Successful treatment often means walking a fine line. Some women believe they are expected to maintain relationships, even abusive ones, and dependency or economic factors may motivate you to do so. If your alcohol use has involved a relationship with a spouse or significant other, alcohol treatment may threaten that relationship.

The importance of a woman’s building support and relationships with female peers is not to be underestimated. The insight of other women in treatment can help you work through a troublesome relationship, and, if necessary, break it off.

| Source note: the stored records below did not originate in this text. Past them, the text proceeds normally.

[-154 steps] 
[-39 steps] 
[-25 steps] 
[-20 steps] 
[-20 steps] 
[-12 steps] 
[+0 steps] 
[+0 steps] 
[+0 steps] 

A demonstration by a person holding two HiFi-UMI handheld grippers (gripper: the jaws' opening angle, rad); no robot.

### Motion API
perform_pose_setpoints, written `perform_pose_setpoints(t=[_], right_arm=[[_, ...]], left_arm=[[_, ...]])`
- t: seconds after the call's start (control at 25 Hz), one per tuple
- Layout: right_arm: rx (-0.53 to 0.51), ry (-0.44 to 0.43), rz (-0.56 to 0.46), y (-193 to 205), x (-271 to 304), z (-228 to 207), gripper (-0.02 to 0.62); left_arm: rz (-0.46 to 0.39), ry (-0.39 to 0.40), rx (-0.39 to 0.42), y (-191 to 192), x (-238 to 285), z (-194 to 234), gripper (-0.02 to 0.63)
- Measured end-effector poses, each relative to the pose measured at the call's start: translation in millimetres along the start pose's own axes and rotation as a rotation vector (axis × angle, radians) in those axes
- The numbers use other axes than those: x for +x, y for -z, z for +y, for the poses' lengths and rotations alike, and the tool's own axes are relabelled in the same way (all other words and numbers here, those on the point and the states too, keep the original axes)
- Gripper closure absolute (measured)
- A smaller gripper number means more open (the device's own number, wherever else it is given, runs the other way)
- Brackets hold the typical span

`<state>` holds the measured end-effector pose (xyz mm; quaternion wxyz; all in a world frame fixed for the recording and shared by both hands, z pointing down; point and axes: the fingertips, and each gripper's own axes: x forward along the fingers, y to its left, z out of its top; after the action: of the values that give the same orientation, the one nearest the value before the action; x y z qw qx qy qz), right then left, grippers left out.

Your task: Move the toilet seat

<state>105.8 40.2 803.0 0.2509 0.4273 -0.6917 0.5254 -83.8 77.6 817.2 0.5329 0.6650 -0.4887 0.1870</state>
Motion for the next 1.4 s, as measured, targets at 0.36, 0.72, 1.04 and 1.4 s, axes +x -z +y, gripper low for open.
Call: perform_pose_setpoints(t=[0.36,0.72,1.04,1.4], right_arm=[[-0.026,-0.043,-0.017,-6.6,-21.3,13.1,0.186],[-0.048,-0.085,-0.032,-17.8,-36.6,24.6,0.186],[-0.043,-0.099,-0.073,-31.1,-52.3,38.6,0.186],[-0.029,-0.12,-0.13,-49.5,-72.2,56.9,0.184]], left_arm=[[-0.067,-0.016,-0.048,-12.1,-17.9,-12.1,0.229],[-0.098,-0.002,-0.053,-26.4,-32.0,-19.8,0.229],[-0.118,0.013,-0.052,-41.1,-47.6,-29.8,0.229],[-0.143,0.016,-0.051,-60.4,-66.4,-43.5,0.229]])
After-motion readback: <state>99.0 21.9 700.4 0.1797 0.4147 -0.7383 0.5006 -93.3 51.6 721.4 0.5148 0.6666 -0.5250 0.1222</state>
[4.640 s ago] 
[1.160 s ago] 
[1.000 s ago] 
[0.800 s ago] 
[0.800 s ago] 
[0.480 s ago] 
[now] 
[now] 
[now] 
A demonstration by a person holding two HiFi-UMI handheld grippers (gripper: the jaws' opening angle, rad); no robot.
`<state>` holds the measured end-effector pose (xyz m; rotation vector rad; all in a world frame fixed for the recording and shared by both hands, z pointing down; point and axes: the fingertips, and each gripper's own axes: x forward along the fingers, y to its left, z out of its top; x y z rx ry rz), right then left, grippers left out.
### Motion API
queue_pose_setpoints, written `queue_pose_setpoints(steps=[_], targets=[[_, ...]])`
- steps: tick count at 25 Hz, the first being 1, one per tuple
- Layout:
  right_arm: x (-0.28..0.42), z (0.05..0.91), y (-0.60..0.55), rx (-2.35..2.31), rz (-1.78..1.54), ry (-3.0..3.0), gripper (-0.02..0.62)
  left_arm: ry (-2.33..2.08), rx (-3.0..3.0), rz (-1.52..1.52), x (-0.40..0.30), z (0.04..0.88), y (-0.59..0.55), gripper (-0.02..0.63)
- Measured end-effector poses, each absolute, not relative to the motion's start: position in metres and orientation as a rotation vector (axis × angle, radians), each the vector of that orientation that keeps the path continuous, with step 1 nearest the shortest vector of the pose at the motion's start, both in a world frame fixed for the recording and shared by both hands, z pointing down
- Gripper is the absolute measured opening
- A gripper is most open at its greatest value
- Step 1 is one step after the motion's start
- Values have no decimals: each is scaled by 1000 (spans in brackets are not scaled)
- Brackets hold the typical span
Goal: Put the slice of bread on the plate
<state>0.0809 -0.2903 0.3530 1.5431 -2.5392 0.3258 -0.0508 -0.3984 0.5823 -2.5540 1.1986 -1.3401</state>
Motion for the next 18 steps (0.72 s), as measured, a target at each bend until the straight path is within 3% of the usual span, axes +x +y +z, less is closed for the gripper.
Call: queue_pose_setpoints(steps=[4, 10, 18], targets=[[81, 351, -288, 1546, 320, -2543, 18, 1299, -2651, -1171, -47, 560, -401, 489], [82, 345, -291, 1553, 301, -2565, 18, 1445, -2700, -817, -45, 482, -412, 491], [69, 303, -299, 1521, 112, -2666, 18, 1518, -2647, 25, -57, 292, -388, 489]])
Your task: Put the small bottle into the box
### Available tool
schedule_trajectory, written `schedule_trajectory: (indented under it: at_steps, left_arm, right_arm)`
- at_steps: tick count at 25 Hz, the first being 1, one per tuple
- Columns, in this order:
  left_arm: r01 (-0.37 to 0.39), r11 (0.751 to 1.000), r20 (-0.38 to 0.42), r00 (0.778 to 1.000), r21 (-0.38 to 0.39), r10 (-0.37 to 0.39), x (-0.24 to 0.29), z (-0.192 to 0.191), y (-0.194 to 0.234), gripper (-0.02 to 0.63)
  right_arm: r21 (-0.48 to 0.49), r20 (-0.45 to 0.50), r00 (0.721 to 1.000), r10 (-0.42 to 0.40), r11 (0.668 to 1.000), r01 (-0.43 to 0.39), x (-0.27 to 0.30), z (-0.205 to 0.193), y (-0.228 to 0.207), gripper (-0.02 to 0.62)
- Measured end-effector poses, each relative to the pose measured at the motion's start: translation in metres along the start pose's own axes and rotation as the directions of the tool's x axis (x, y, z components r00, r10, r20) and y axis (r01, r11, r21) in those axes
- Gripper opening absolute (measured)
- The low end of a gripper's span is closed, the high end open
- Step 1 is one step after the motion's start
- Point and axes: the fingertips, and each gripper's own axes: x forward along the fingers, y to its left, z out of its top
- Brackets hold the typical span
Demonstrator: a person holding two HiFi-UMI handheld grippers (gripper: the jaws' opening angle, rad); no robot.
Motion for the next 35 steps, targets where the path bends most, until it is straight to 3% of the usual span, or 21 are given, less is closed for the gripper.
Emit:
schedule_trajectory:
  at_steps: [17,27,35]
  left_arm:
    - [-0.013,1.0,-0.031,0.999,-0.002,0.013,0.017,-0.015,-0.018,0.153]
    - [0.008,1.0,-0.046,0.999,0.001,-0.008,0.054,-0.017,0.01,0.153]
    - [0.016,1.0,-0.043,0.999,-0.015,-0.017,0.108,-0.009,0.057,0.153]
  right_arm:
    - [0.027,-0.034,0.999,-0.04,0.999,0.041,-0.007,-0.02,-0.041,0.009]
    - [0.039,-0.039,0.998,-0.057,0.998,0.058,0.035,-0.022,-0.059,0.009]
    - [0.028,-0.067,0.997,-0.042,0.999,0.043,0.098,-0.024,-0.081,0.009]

Per Dr. Gordon of the Caron Foundation, programs that increase the chances women will complete treatment comprise mixed-gender programs, services for women, and integrated treatment for co-occurring psychological and physical conditions.

Internal and social barriers present more daunting obstacles than treatment program barriers, Aand a change in public attitudes is needed if women are to reduce their own feelings of shame and sense of denial.

These are not impossible goals. Public education campaigns have eliminated the stigma from cancer, and have increased dramatically the numbers of people who are screened, diagnosed and successfully treated for this disease. We can achieve the same results for addiction in women.